Every semester, the team at Institutional Analysis and Planning transcribes over 1 million words about professors in student evaluations.
The evaluations are an integral part of an instructor’s employment at Mount Royal, so it is important to understand what goes on once you have poured your heart out on that yellow piece of paper.
Over 30,000 evaluations of the faculty occur each school year. Crystal Koch, a research assistant in the Office of Institutional Analysis and Planning has worked at Mount Royal for 11 years.
“It’s because Mount Royal values the student, and the teaching and learning that happens in the classroom, and the excellence of teaching, that they have chosen to go this route,” Koch said.
At MRU, the evaluations are used strictly for employment and professional development purposes. Unlike other universities, the comments are not available to the public.
Koch orchestrates the enormous task of organizing the data received. She said 66 per cent of students are now choosing to write out comments, which is more than ever before. All the Scantron sheets are processed and the student comments are transcribed verbatim.
Koch joked about the challenge of spelling the word “knowledge” incorrectly during transcriptions. “It’s strange to get one spelled right,” she laughed.
She also added that if a student chooses to draw a picture it is described to the best of their ability, although they are usually not very helpful to the instructor.
“Sometimes the drawings are relevant,” Koch said. “Sometimes a student will do a flowchart. We do not make the decision of what gets included.”
The only elements of a student evaluation that are changed by the staff in Institutional Analysis and Planning are if a student chooses to sign their name or fill their evaluation with profanity.

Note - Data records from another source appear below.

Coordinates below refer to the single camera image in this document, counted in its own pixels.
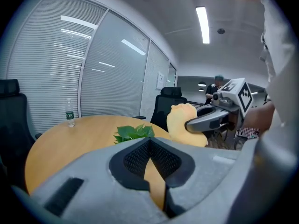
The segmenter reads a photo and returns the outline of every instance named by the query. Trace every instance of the water bottle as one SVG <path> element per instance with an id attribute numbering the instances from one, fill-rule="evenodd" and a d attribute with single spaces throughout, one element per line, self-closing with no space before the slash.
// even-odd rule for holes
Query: water bottle
<path id="1" fill-rule="evenodd" d="M 66 114 L 66 119 L 69 124 L 69 127 L 73 127 L 75 125 L 75 121 L 74 121 L 73 105 L 71 104 L 71 98 L 66 99 L 65 114 Z"/>

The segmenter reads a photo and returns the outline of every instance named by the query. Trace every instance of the office room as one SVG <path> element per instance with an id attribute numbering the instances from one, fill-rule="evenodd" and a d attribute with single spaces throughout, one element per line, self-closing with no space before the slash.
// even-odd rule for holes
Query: office room
<path id="1" fill-rule="evenodd" d="M 283 1 L 7 7 L 0 172 L 7 213 L 19 213 L 10 218 L 230 224 L 278 216 L 273 207 L 284 206 L 299 163 L 298 40 Z"/>

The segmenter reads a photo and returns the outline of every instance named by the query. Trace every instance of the green plant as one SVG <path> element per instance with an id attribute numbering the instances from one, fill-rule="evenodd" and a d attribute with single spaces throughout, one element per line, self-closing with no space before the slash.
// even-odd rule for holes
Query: green plant
<path id="1" fill-rule="evenodd" d="M 125 142 L 128 140 L 135 140 L 139 138 L 146 138 L 146 137 L 154 137 L 155 133 L 152 126 L 145 126 L 139 125 L 136 128 L 132 126 L 122 126 L 117 127 L 117 132 L 119 136 L 115 136 L 116 142 L 115 144 L 119 144 L 121 142 Z"/>

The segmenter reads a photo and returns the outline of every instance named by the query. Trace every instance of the person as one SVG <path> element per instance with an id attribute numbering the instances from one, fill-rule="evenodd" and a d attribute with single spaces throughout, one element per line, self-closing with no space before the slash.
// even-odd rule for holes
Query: person
<path id="1" fill-rule="evenodd" d="M 223 76 L 222 75 L 218 75 L 215 76 L 215 83 L 214 84 L 210 84 L 207 89 L 206 89 L 206 102 L 205 105 L 208 105 L 209 103 L 211 103 L 211 100 L 213 99 L 213 94 L 215 92 L 218 91 L 218 89 L 222 86 L 223 83 Z"/>
<path id="2" fill-rule="evenodd" d="M 269 73 L 268 102 L 262 107 L 250 109 L 243 127 L 258 128 L 262 132 L 270 127 L 298 118 L 299 73 L 298 39 L 283 13 L 273 0 L 260 0 L 264 5 L 264 34 L 266 47 L 263 59 Z M 287 91 L 291 100 L 285 102 Z"/>

“When we first started doing this, there were quite a bit of profanity in the evaluations,” Koch said. “That is one thing that we edit out, but it is very rare that we get that at all anymore. The students are very thoughtful and conscientious with their comments for the most part.”
When it comes to signatures, Koch explained that there has always been talk of implementing a rule that students must sign their reviews, to “give it more weight,” but the evaluations continue to remain anonymous.
Full-time and tenured staff are only required to have one of their classes evaluated, regardless of how many they teach. The same rule applies for part-time instructors.
However, any instructors that are on a tenure track or on a limited teaching contract are required to have two of their classes submit their reviews.
None of the comments or results of the evaluations are available for a professor to review until final grades from the current term are posted.
The reports are included in faculty members’ personnel files, and results are also discussed with the chair of their department.
Koch encourages students to take 10 minutes to express their attitudes toward the class and the instructor, but if the time allotted is not enough a student can also choose to prepare a typed statement and give it to the employee handling the evaluation for that particular class.